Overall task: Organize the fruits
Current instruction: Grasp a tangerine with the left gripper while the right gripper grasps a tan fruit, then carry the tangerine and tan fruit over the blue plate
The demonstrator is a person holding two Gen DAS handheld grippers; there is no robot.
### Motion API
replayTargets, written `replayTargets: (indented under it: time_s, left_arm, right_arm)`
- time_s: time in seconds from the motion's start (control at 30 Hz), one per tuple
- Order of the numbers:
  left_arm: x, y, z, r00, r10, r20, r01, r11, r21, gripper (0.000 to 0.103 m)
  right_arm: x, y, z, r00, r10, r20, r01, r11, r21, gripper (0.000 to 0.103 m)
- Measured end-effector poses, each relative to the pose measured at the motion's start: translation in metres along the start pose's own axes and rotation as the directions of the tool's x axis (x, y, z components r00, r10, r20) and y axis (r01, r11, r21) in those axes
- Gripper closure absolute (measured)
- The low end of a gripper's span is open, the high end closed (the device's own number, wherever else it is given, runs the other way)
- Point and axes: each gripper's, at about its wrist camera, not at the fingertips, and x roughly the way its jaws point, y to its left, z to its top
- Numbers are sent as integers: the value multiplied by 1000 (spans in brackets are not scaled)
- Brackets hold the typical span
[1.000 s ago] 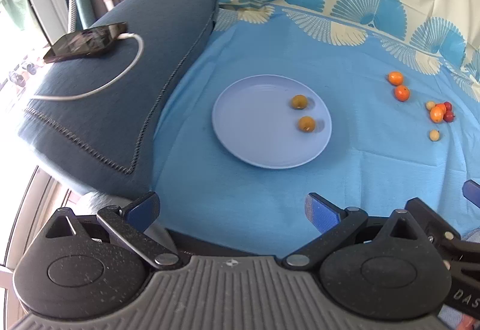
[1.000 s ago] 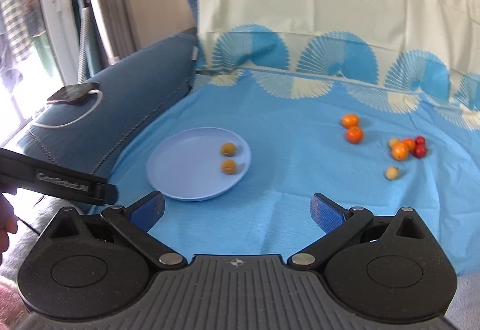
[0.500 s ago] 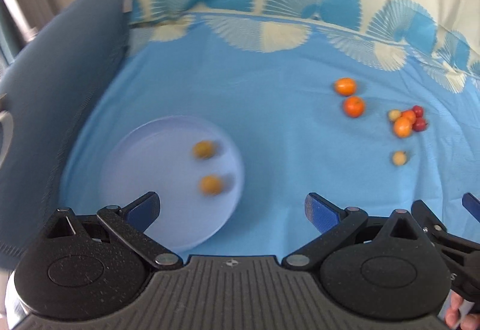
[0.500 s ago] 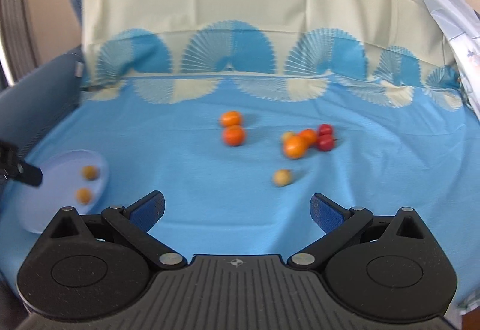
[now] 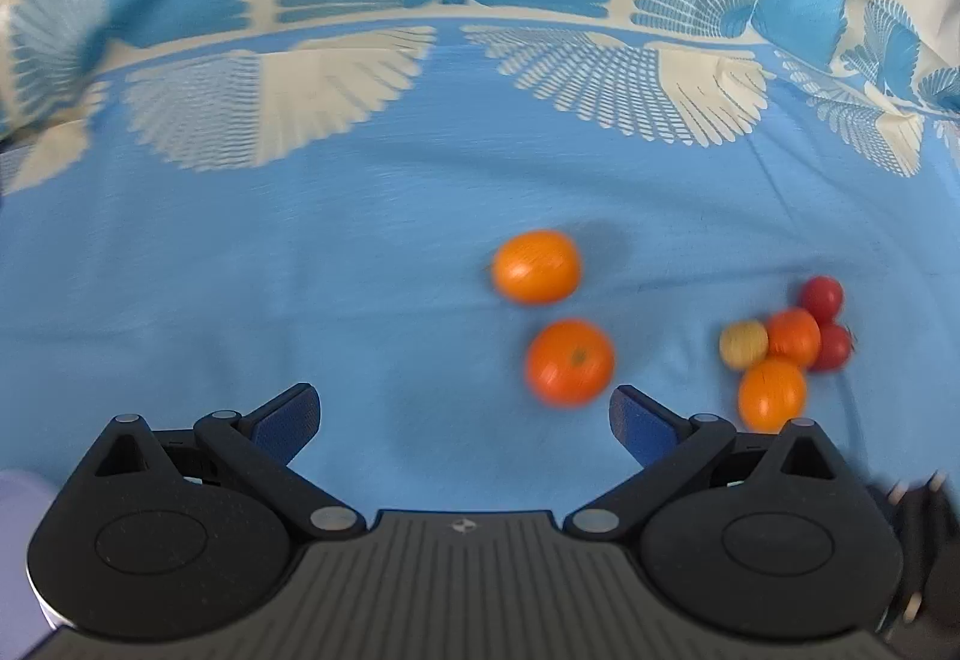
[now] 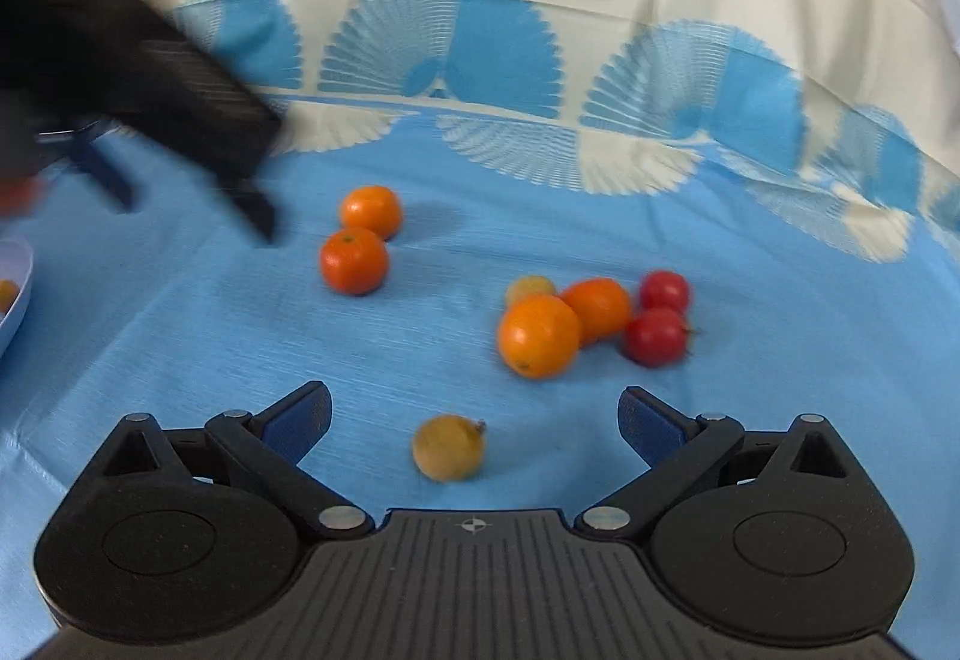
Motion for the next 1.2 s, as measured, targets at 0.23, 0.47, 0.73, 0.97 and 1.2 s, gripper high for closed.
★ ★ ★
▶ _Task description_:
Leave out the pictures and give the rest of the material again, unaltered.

▶ _Task result_:
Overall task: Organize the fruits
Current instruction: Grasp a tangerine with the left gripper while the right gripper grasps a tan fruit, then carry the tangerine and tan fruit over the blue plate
The demonstrator is a person holding two Gen DAS handheld grippers; there is no robot.
### Motion API
replayTargets, written `replayTargets: (indented under it: time_s, left_arm, right_arm)`
- time_s: time in seconds from the motion's start (control at 30 Hz), one per tuple
- Order of the numbers:
  left_arm: x, y, z, r00, r10, r20, r01, r11, r21, gripper (0.000 to 0.103 m)
  right_arm: x, y, z, r00, r10, r20, r01, r11, r21, gripper (0.000 to 0.103 m)
- Measured end-effector poses, each relative to the pose measured at the motion's start: translation in metres along the start pose's own axes and rotation as the directions of the tool's x axis (x, y, z components r00, r10, r20) and y axis (r01, r11, r21) in those axes
- Gripper closure absolute (measured)
- The low end of a gripper's span is open, the high end closed (the device's own number, wherever else it is given, runs the other way)
- Point and axes: each gripper's, at about its wrist camera, not at the fingertips, and x roughly the way its jaws point, y to its left, z to its top
- Numbers are sent as integers: the value multiplied by 1000 (spans in brackets are not scaled)
- Brackets hold the typical span
[1.000 s ago] 
[1.000 s ago] 
[0.500 s ago] 
[0.500 s ago] 
[now] 
[now] 
Motion for the next 1.2 s, as measured, targets at 0.23, 0.47, 0.73, 0.97 and 1.2 s, gripper high for closed.

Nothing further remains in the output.